# Loose Lay Vinyl ?



## MeatBallDryWall (Aug 28, 2008)

Hi all I have a n00b ? here. I had a guy lay a vinly floor & he just cut it into place & used doublesided tape in 2 places ( the entrance door & LR threshhold) & the rug is bucking up in 3 places. I installed the quater round & it's all that's holding the rug down around the edges. The flooring is a high quality Armstrong floor bought from Slow's. What can I do to stop the bucking of the rug? Thanks in advance for any advice.


----------



## gideond (May 17, 2007)

Is it coming up after moving something heavy across it? usually on a loose lay you can put buckles into it when you move something heavy. If that's not the case, then it's usually cut too tight to the wall and it's buckling where the material expands without an adequate expansion joint. Loose lay is acceptable if this is Armstrong's CushioStep product. However, we never loose lay these types of material. There are almost always issues like this.


----------



## davitk (Oct 3, 2008)

I only lay vinyl when there's a gun to my head or am having a low IQ day :blink: but when I do I always do a full spread because of exactly what your are describing. That said, even though I do not understand why, qualified flooring professionals still do loose lay installations. I am eager to hear their reasonings as to why.


----------



## We Fix Houses (Aug 15, 2007)

Hope this helps.

What you describe is the latest and greatest right from the Armstrong installation pdf....but...?

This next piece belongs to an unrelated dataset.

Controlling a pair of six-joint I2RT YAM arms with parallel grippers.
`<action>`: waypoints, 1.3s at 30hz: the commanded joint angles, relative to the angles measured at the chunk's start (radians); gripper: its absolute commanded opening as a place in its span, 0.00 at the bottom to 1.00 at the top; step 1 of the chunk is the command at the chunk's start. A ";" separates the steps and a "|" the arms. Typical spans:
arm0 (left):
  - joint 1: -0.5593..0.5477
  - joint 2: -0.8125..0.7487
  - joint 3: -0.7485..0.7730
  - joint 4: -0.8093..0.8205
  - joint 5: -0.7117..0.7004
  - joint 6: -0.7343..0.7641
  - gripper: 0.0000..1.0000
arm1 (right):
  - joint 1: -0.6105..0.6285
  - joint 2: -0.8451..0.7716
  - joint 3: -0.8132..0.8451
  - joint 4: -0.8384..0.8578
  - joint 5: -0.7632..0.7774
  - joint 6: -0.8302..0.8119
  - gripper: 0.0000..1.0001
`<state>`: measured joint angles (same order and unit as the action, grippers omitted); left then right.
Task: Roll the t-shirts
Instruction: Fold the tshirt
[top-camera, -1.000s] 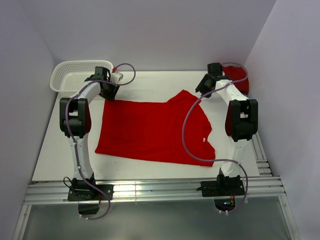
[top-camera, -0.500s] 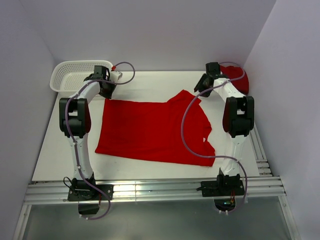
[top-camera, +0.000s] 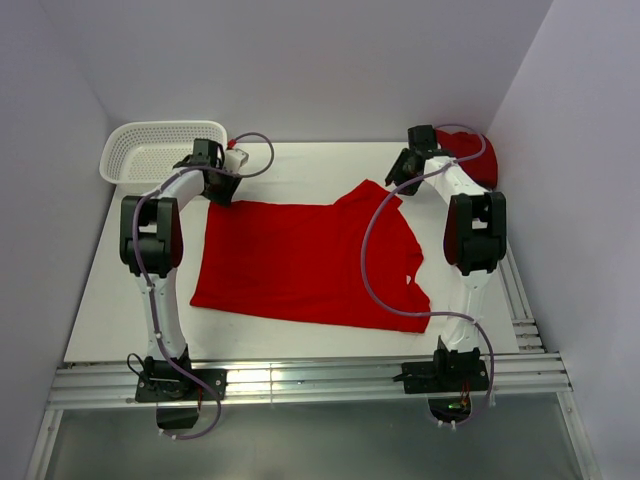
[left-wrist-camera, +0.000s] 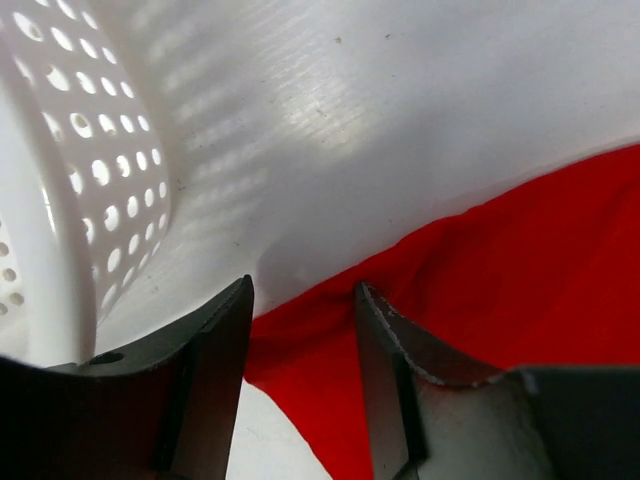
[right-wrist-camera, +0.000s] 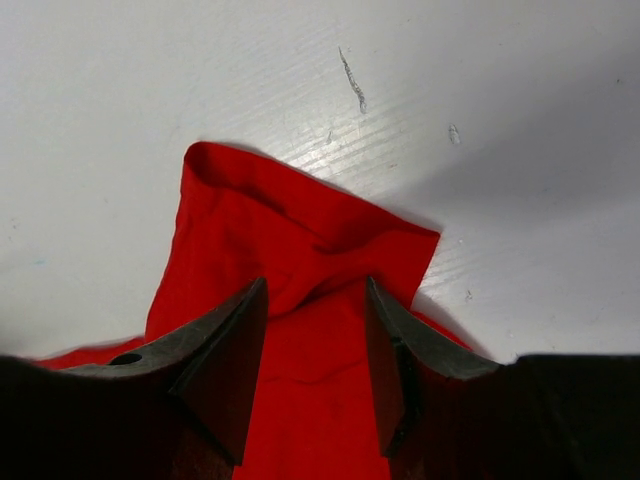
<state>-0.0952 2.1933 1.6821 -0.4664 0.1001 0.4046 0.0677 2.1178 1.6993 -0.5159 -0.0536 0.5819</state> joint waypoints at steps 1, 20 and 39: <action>-0.008 -0.058 -0.021 0.051 -0.037 0.011 0.50 | 0.007 -0.016 0.000 0.016 0.006 -0.013 0.51; -0.011 -0.063 -0.022 0.044 -0.016 0.008 0.00 | 0.050 0.128 0.232 -0.022 0.052 -0.134 0.52; -0.017 -0.069 -0.013 0.035 -0.010 0.013 0.00 | 0.156 0.352 0.516 -0.188 0.187 -0.171 0.50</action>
<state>-0.1062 2.1887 1.6634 -0.4442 0.0807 0.4061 0.2306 2.4619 2.1666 -0.6891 0.1062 0.4278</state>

http://www.contractortalk.com/showthread.php?t=14649


----------



## rusty baker (Jun 14, 2008)

If is is IVC is is perfectly acceptible to loose lay. I have installed many yards with no problems. Your installer got it tight somewhere. You will have to remove the trim, find where it is tight and trim it.http://vinylflooring.org/movie.html


----------



## Floorwizard (Sep 24, 2003)

> That said, even though I do not understand why, qualified flooring professionals still do loose lay installations.


Welcome the wonderful world of the new Vinyl.
It's completely acceptable if installed correctly.
There are links others that have posted that should clear up a few things.


----------



## PrecisionFloors (Jan 24, 2006)

It is _acceptable_, but not preferred...imho. With the sf cost on some of these new pvc floors one has to wonder why would you skimp on the install?


----------



## Floorwizard (Sep 24, 2003)

> With the sf cost on some of these new pvc floors one has to wonder why would you skimp on the install?

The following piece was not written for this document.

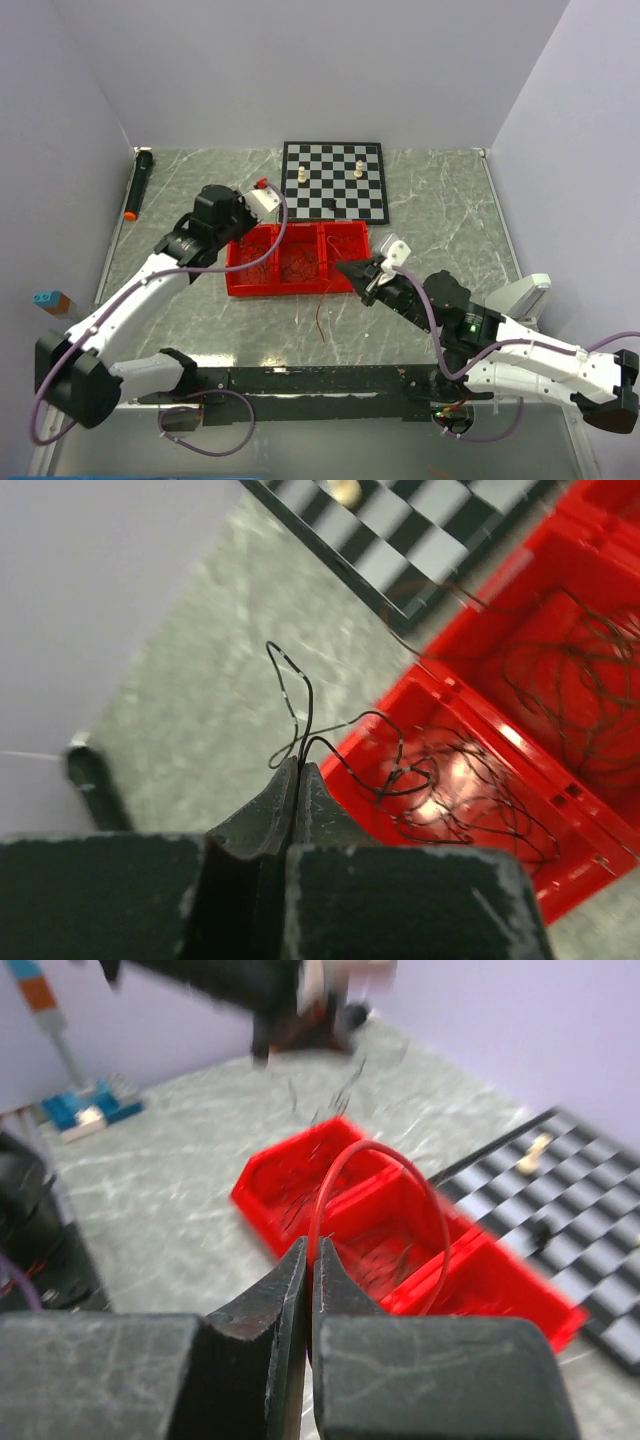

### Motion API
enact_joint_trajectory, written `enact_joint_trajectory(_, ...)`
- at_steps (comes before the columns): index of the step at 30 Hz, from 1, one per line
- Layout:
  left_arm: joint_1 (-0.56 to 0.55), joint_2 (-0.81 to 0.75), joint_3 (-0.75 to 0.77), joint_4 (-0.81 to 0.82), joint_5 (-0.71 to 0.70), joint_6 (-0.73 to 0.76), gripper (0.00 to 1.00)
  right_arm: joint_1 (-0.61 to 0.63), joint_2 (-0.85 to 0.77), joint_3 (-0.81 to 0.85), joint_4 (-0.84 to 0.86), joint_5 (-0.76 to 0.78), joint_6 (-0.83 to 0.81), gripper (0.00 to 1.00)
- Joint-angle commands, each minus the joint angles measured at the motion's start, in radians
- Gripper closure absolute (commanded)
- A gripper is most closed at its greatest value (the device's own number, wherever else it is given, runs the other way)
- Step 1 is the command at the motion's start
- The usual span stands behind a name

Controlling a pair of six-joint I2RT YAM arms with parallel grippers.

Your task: Untangle the cables

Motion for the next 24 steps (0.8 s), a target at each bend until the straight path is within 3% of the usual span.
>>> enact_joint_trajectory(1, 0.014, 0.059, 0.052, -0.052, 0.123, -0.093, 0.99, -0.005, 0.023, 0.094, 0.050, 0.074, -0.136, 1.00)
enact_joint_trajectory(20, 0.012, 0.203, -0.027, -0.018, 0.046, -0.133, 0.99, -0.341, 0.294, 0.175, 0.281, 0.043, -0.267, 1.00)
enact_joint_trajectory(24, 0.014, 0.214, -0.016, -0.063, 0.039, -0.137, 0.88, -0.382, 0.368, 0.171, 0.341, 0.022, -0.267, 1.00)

I understand what you are saying. I personally glue all of the glass backed Vinyls down. But I would not consider a glass back Vinyl in a bathroom (skimping) because it is the way to install it. Gluing down in that application would have the same result as if you did not. But in Kitchens where there may be appliances moved across it, then I agree with you completely.
So all in all I would say it depends on the area.


----------



## MeatBallDryWall (Aug 28, 2008)

Thanks for all the advice everyone, I really appreciate it. What does "full spread" mean? Gluing the entire rug? Sorry i'm a drywall contractor, I have no clue about this.  Also, nothing heavy has been moved onto or across it. It just started bucking about a week ago. As well as I can recall, the installer cut it fairly tight around the edges. So what do I need to do now to correct this? Hire someone that's worth a ?


----------



## Mike Costello (Aug 1, 2004)

make him come back and make some relief cuts


----------



## davitk (Oct 3, 2008)

No offense intended, meatball, but check first to see whether you nailed the base shoe into the floor instead of the wall. That shoe (quarter round) is only intended to cover the gap between the flooring and baseboard, while still allowing the floor to expand and contract underneath.


----------



## MeatBallDryWall (Aug 28, 2008)

> No offense intended


OMG, I am so offended! :furious: JK, actually I did shoot it into the floor :whistling The floor is laid very tight around the outside as well(I removed a couple pieces of QR) So, should I A: get him to make relief cuts. & or B: Shoot the QR into the base. Or C: Both + more? Should this stop the buckling of the rug or should it be 100% glued?


----------



## rusty baker (Jun 14, 2008)

Pull the QR and see if there is a gap between the vinyl and wall. Nailing the QR to the floor will make the vinyl buckle, so the installer may have done nothing wrong. If you make him glue it be prepared to spend more money. That adhesive is $40 gallon.


----------